- Died: 4 October 1734
- Occupation: Physician

= James Augustus Blondel =

French physician

James Augustus Blondel (died 4 October 1734) was a French physician.

==Biography==
Blondel was a native of Paris, and received his medical education at Leyden, where he graduated M.D. 17 July 1692, his thesis, which was published, being ‘Dissertatio de Crisibus.’ He settled as a physician in London, and was admitted licentiate of the College of Physicians 26 March 1711. In 1720, he published anonymously ‘The Strength of Imagination of Pregnant Women Examined, and the opinion that marks and deformities in children arise from thence, demonstrated to be a vulgar error.' To this work Dr.

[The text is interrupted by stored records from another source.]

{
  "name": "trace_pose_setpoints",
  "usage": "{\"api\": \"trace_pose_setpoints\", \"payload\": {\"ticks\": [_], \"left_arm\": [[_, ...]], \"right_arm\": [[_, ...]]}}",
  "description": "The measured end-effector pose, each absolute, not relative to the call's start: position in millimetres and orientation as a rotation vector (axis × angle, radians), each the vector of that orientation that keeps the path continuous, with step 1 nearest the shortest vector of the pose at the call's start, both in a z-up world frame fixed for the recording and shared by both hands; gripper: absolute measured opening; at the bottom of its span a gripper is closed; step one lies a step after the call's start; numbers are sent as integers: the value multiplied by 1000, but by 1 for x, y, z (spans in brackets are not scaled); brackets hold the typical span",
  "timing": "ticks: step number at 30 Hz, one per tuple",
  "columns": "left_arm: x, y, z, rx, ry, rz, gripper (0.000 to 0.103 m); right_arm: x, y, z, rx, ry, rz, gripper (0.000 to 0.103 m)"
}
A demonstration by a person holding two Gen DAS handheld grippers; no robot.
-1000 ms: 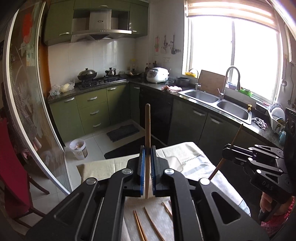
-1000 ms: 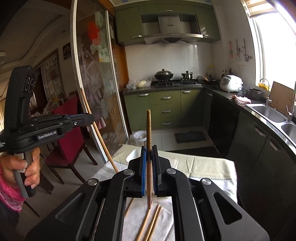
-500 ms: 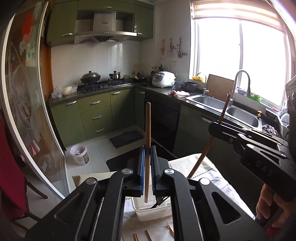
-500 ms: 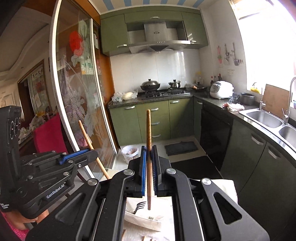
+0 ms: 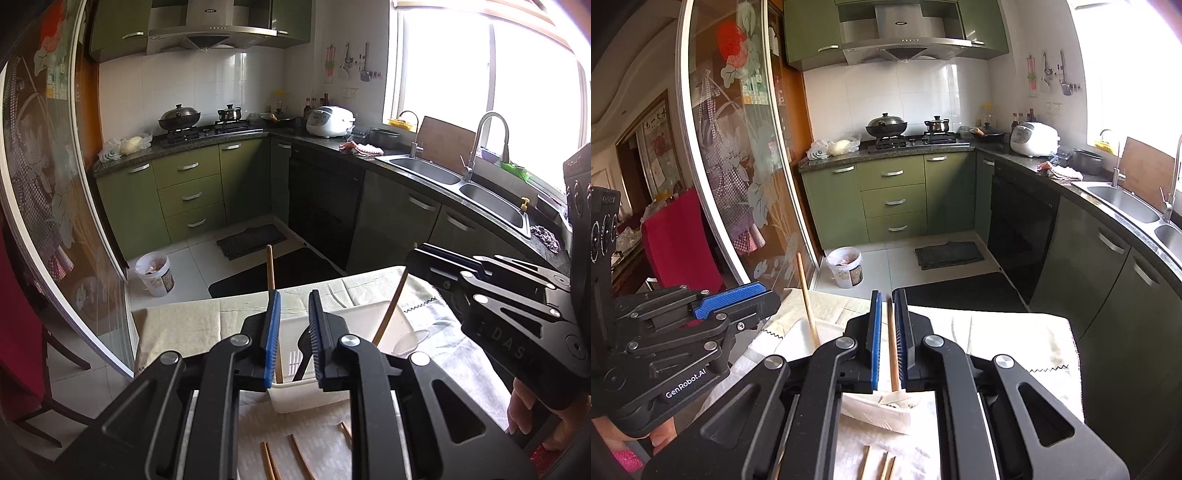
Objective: Organize utensils
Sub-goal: 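Lower the right gripper's chopstick into the caddy and open it, then move both open grippers down over the remaining wooden chopsticks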
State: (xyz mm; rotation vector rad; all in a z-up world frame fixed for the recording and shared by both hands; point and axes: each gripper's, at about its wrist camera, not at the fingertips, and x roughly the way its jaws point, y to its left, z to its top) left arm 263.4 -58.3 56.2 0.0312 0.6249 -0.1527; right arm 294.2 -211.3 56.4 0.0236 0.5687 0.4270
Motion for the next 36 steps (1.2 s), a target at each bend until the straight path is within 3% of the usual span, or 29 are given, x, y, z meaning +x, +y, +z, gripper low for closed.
{"api": "trace_pose_setpoints", "payload": {"ticks": [5, 7, 10, 20, 22, 26, 36], "left_arm": [[249, -57, 60, 21, 614, -161, 18], [239, -57, 58, 29, 629, -163, 23], [224, -52, 44, 51, 688, -146, 25], [202, -18, -87, -61, 1169, -155, 25], [201, -14, -99, -63, 1198, -143, 25], [197, -18, -111, -25, 1223, -127, 25], [198, -20, -132, 33, 1275, -104, 19]], "right_arm": [[275, -222, 68, 47, 525, 444, 9], [259, -230, 73, 59, 497, 454, 20], [227, -247, 70, 64, 475, 460, 23], [153, -312, -39, 156, 658, 380, 25], [146, -321, -61, 200, 700, 381, 30], [138, -328, -88, 267, 750, 403, 30], [135, -328, -100, 318, 780, 421, 31]]}}
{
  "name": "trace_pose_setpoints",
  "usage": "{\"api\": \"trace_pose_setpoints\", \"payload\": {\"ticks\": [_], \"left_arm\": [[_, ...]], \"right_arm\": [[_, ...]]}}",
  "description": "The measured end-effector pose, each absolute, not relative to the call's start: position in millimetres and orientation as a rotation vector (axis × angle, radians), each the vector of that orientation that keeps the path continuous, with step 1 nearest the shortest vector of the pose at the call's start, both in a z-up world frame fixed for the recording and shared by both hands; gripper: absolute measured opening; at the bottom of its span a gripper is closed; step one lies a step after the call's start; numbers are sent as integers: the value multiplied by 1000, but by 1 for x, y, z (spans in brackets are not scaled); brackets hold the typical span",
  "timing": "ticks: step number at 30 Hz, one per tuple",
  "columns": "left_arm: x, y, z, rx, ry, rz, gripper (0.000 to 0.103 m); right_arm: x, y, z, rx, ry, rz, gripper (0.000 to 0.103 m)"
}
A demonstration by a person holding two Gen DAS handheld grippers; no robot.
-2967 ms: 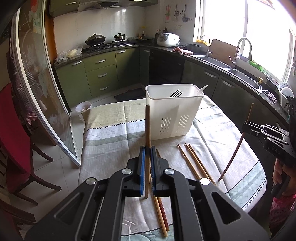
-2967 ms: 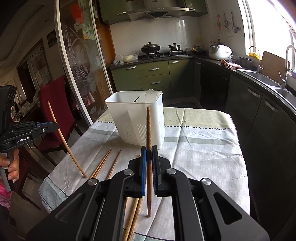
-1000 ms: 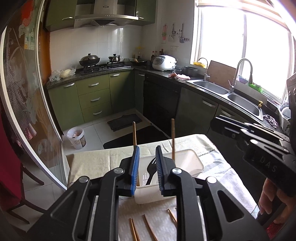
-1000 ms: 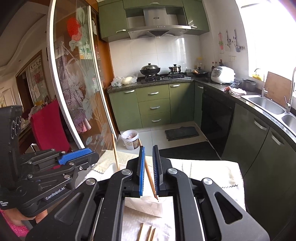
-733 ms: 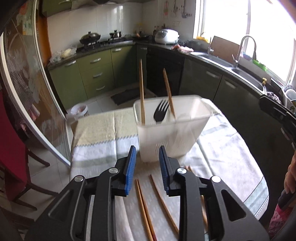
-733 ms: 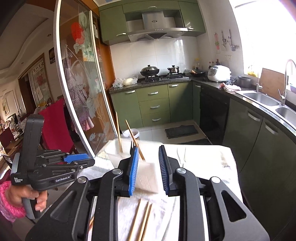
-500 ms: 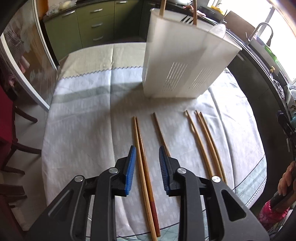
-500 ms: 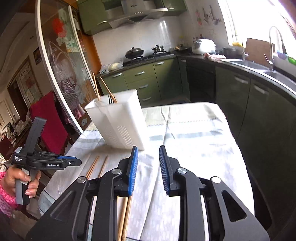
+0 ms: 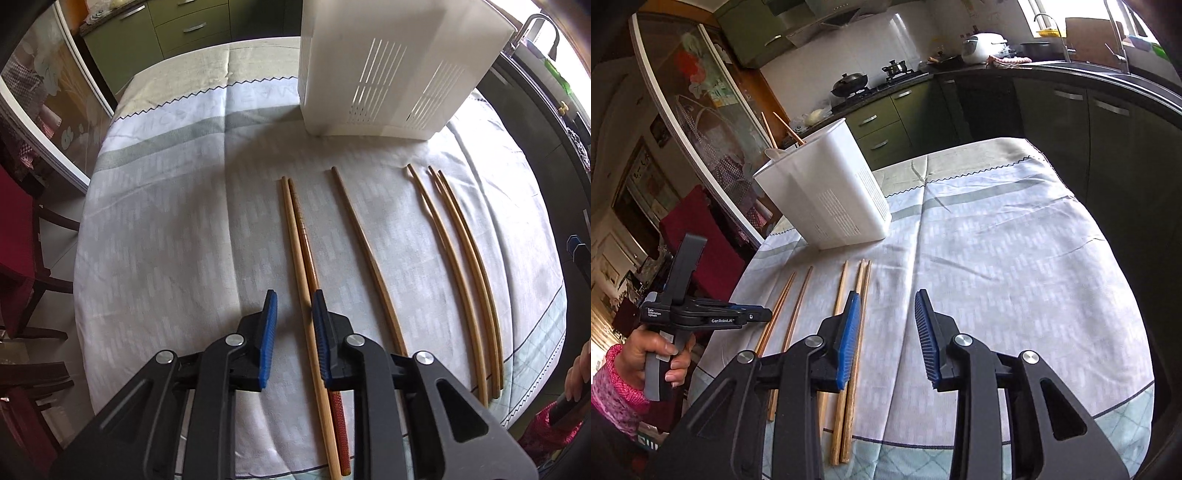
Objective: Organize utensils
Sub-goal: 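Move both open grippers down over the remaining wooden chopsticks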
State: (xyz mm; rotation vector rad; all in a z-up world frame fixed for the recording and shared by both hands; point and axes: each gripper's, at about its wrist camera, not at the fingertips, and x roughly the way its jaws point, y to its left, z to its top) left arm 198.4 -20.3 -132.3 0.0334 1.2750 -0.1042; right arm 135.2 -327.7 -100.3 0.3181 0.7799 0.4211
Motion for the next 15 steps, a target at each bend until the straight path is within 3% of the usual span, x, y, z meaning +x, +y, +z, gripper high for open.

Daniel Turner replied in the twelfth chapter of his treatise on the ‘Diseases of the Skin,' and he returned to the subject in his treatise on ‘Gleets.' In answer to the statements of Turner, Blondel published in 1729 ‘The Power of the Mother's Imagination over the Fœtus examined, in reply to Dr. Turner.’ This pamphlet, to which Dr. Turner wrote a special reply, was published in French at Leyden in 1737, in Dutch at Rotterdam in 1737, and in German at Strasbourg in 1756. He died 4 October 1734, and was buried at Stepney.